• Task instructions: Wherever a line of the listing holds the string "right", copy that line.

• Provided data:
::::

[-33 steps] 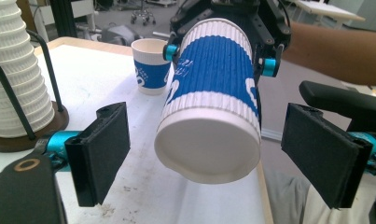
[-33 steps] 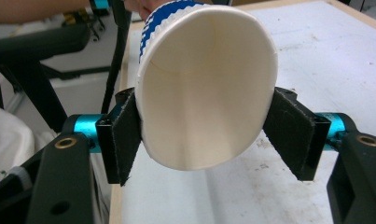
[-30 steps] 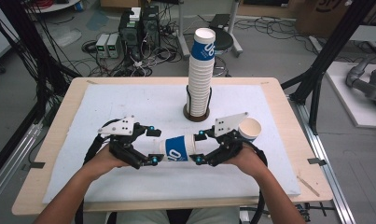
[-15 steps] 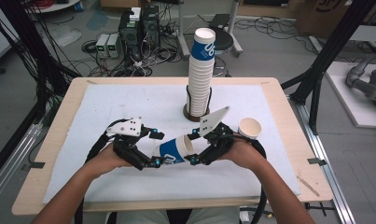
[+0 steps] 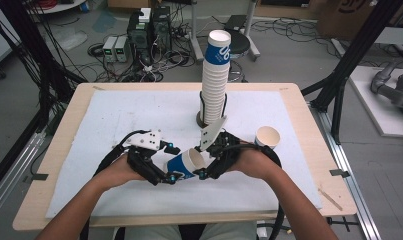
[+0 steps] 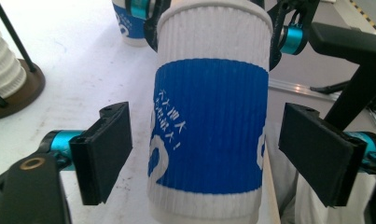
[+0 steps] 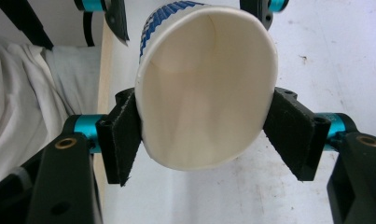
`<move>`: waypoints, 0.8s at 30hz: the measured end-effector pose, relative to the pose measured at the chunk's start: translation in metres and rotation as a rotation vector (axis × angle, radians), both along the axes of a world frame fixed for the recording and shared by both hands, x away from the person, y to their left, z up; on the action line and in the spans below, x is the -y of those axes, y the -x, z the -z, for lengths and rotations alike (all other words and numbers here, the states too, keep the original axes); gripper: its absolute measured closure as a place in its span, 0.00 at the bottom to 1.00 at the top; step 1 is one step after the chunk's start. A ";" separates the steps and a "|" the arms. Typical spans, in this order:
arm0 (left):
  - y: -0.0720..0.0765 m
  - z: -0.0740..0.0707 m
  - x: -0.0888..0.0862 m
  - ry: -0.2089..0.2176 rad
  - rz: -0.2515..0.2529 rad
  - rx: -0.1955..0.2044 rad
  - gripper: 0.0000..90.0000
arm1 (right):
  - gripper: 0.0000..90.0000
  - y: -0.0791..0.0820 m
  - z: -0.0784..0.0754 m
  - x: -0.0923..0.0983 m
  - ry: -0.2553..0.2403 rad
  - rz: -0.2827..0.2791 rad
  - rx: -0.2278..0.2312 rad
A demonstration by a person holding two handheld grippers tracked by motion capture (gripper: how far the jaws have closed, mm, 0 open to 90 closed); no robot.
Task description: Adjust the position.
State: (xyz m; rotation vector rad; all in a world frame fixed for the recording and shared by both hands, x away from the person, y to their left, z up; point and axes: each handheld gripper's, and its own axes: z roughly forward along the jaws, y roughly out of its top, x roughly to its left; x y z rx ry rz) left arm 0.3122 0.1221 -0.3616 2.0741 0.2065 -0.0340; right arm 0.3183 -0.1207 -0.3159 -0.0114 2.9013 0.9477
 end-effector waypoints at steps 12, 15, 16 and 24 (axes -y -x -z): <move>-0.003 0.004 0.010 -0.075 0.031 -0.024 0.25 | 0.34 0.001 0.001 -0.010 0.079 -0.024 0.009; -0.004 0.005 0.012 -0.088 0.032 -0.030 0.26 | 0.34 0.002 0.001 -0.012 0.096 -0.022 0.004; -0.004 0.005 0.012 -0.094 0.032 -0.030 0.27 | 0.34 0.002 0.000 -0.012 0.096 -0.029 0.012; -0.004 0.008 0.017 -0.129 0.060 -0.037 0.33 | 0.34 0.004 0.001 -0.017 0.139 -0.036 0.016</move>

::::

• Answer to the exercise:
arm1 (right):
State: (xyz m; rotation vector rad; all in a world frame fixed for the recording and shared by both hands, x away from the person, y to their left, z up; point and axes: each handheld gripper's, and its own axes: z roughly forward along the jaws, y roughly out of its top, x roughly to its left; x y z rx ry rz) left arm 0.3122 0.1221 -0.3616 2.0741 0.2065 -0.0340; right arm 0.3183 -0.1207 -0.3159 -0.0114 2.9013 0.9477

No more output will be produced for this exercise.